Quote from RichardRimes:
If the idea is to own the stock then sell the put when you think the stock is UNDER valued....not overvalued. Look at the historical IV...and if the current volatility is very high then you will receive a higher premium than if the stock is OVER valued and current IV is lower than historical IV.
Exactly. For example, I own GE common and it's a core part of my retirement portfolio with a 20-30 year timeframe. I'd love to own more at a 'steal' at some point....but I'm also cautious in this market.
Anyway, on Wed morning this week, because of its exposure to financial messes through its capital arm, GE's, that global diversified behemoth, had an IV in the mid-80s.
GE? That's quite high, so I looked at the options to see if anything looked interesting for a trade during a period of higher premiums.
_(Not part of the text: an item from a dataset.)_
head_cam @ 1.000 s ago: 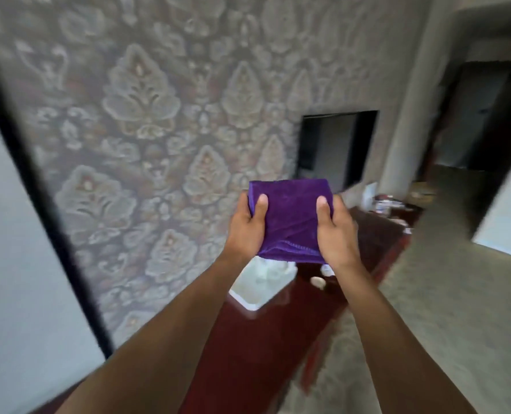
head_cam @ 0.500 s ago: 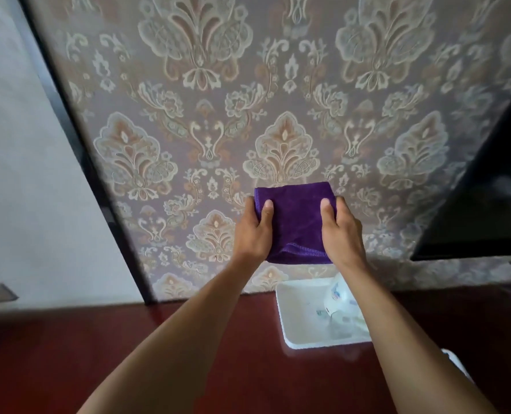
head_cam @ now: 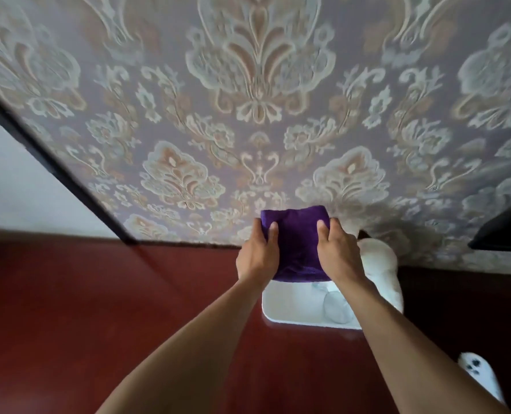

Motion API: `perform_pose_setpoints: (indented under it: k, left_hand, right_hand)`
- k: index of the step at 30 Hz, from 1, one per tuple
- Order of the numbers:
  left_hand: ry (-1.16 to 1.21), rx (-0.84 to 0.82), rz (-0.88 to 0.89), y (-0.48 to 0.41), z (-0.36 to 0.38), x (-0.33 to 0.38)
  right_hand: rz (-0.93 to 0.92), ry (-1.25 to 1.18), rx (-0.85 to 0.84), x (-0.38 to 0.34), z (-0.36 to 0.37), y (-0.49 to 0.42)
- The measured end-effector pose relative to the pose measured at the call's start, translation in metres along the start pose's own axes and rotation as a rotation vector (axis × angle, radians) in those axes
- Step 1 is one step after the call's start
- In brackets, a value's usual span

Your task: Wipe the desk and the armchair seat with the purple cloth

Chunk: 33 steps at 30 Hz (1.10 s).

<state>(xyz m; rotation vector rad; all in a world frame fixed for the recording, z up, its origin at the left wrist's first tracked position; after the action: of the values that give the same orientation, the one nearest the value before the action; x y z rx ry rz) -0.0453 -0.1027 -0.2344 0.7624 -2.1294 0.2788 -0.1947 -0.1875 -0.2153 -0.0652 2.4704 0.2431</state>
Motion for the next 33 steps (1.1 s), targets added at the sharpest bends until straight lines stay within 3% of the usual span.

GE common was at, I think, 24. I sold a load of Dec 12.50 puts -- grossly out of the money -- for 1.03 each because the premium was so darn high. Normally, those type of deep OTM puts on a slow-moving firm like GE would be much cheapter. Looked like a very good R/R for me, so I made the trade.
I closed the trade for ~ 80% gain on Friday morning once GE shot up after the bailout news broke Thurs night. I won't complain ... and if GE for some reason had fallen to 12.50 by Dec expiration, I'd still be happy to get them at that price for a long-term holding.
Would I have done this on a stock I wouldn't want to own? Probably not. And I probably could have sold a much higher strike on the puts, but again, in this market, the 12.50 strike was a rather comfortable risk-reward for me.